Requirement:
In the entries that follow, the first line to write out is the one containing "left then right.", and the last is the one containing "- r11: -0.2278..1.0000". Reproduce that stretch exactly, with nothing before or after it.
■ ■ ■ ■ ■
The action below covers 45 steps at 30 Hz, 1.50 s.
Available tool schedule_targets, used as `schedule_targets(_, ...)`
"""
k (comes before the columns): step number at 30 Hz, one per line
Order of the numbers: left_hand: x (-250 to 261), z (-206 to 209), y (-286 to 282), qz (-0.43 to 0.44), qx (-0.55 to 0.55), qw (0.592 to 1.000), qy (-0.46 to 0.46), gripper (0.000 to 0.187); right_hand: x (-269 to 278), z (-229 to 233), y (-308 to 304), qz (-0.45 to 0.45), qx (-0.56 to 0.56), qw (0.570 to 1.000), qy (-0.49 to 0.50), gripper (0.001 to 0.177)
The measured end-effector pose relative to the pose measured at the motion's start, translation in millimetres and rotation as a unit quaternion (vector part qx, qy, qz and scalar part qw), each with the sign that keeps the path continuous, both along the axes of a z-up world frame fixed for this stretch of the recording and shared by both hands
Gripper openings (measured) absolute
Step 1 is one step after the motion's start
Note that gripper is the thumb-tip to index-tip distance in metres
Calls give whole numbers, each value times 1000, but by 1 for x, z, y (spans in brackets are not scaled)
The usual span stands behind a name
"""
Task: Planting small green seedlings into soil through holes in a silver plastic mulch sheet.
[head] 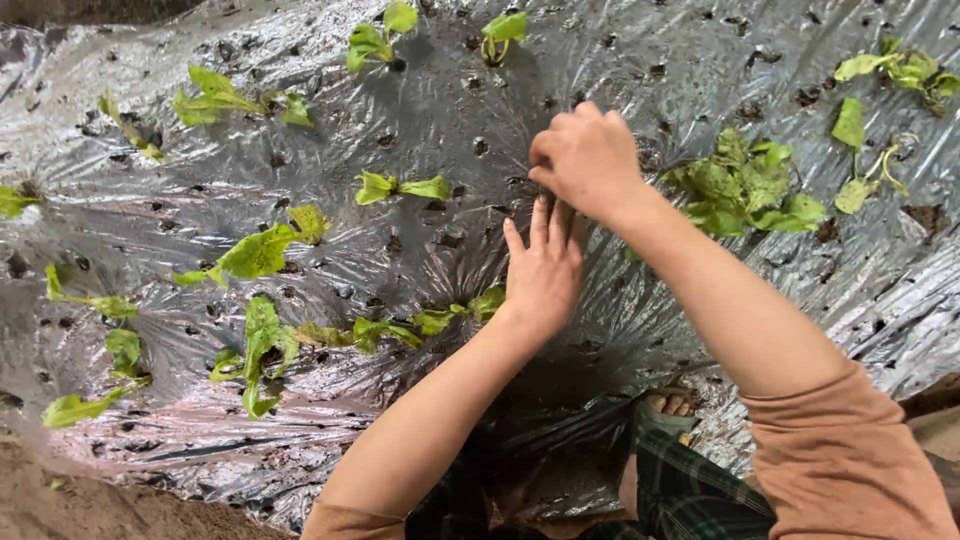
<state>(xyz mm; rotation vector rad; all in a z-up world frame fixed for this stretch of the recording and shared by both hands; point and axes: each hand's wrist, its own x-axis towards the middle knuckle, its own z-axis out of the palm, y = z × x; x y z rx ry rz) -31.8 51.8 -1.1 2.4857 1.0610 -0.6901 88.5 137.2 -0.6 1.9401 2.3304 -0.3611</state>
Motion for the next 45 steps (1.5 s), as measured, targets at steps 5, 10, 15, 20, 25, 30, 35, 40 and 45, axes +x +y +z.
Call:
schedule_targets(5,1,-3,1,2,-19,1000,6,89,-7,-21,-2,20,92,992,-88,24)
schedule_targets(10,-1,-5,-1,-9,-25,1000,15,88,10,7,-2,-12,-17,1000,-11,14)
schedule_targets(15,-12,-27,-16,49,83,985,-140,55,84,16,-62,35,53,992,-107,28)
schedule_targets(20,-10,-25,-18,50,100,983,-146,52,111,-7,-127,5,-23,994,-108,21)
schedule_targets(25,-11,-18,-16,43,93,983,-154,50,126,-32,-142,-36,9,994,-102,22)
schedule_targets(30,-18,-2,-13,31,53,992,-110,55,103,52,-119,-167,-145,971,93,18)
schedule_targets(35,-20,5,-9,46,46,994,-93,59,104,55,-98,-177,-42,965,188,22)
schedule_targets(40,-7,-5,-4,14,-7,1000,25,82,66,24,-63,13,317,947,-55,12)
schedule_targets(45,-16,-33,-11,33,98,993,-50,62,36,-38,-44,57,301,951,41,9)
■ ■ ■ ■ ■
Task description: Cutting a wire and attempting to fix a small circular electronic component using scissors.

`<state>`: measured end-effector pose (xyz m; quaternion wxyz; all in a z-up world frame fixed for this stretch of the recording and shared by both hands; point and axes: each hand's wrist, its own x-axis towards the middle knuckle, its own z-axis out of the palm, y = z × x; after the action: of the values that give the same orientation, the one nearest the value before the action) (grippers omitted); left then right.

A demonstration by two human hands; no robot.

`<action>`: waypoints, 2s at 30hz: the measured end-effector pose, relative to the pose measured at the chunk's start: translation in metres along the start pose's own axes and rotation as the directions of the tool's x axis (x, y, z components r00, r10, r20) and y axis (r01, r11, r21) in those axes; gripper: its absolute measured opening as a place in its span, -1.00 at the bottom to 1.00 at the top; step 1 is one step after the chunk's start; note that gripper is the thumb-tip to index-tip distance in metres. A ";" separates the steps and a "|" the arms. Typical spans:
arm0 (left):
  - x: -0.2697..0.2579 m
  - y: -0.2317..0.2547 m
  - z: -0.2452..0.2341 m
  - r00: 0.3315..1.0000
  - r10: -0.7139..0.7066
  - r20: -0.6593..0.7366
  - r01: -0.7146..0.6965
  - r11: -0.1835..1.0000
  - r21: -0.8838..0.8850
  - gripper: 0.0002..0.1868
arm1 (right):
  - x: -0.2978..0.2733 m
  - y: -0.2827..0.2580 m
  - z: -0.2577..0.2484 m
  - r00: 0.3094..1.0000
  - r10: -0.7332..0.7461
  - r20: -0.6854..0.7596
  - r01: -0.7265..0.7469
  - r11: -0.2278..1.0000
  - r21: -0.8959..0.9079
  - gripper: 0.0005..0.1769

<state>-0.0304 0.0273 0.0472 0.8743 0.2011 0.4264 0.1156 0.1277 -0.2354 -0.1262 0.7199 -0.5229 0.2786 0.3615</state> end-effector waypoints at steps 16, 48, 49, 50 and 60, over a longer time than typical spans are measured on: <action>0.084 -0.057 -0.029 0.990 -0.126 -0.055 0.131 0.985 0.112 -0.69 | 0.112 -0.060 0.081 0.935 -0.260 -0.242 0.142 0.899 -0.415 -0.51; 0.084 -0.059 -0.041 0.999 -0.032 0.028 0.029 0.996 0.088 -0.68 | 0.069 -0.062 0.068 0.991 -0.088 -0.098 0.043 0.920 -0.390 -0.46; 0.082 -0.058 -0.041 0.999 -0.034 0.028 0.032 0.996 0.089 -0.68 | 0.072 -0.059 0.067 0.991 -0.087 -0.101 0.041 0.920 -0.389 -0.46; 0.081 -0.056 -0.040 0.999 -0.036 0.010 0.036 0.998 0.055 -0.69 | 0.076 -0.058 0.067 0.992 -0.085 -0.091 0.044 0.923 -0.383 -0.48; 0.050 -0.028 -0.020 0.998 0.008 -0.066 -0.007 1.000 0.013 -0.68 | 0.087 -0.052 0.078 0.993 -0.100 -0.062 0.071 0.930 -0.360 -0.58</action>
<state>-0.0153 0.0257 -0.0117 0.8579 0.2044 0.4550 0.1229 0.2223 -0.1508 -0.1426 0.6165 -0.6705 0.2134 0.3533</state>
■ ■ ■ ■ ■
Task response:
`<state>`: measured end-effector pose (xyz m; quaternion wxyz; all in a z-up world frame fixed for this stretch of the recording and shared by both hands; point and axes: each hand's wrist, its own x-axis towards the middle knuckle, its own z-axis out of the palm, y = z × x; after the action: of the values that give the same orientation, the one nearest the value before the action) (grippers omitted); left then right.

A demonstration by two human hands; no robot.

`<action>`: waypoints, 2s at 30hz: the measured end-effector pose, relative to the pose measured at the chunk's start: translation in metres along the start pose's own axes and rotation as the directions of the tool's x axis (x, y, z components r00, r10, r20) and y axis (r01, r11, r21) in those axes; gripper: its absolute measured opening as a place in its span, -1.00 at the bottom to 1.00 at the top; step 1 is one step after the chunk's start; note that gripper is the thumb-tip to index-tip distance in metres. A ";" separates the steps and a "|" the arms. Typical spans:
arm0 (left):
  - x: -0.2697..0.2579 m
  - y: -0.2317..0.2547 m
  - z: -0.2452..0.2341 m
  - r00: 0.3315..1.0000
  - r10: -0.7139..0.7066
  - r20: -0.6593..0.7366
  - r01: -0.7146..0.6965
  - r11: -0.1835..1.0000
  - r21: -0.8838..0.8850
  - gripper: 0.0002..0.1868
arm1 (right):
  - x: -0.2978..0.2733 m
  - y: -0.2827..0.2580 m
  - z: -0.2577..0.2484 m
  - r00: 0.3094..1.0000
  - r10: -0.7332..0.7461
  - r20: -0.6854..0.7596
  - r01: -0.7265..0.7469
  - r11: -0.2278..1.0000

Nothing else belongs to the answer.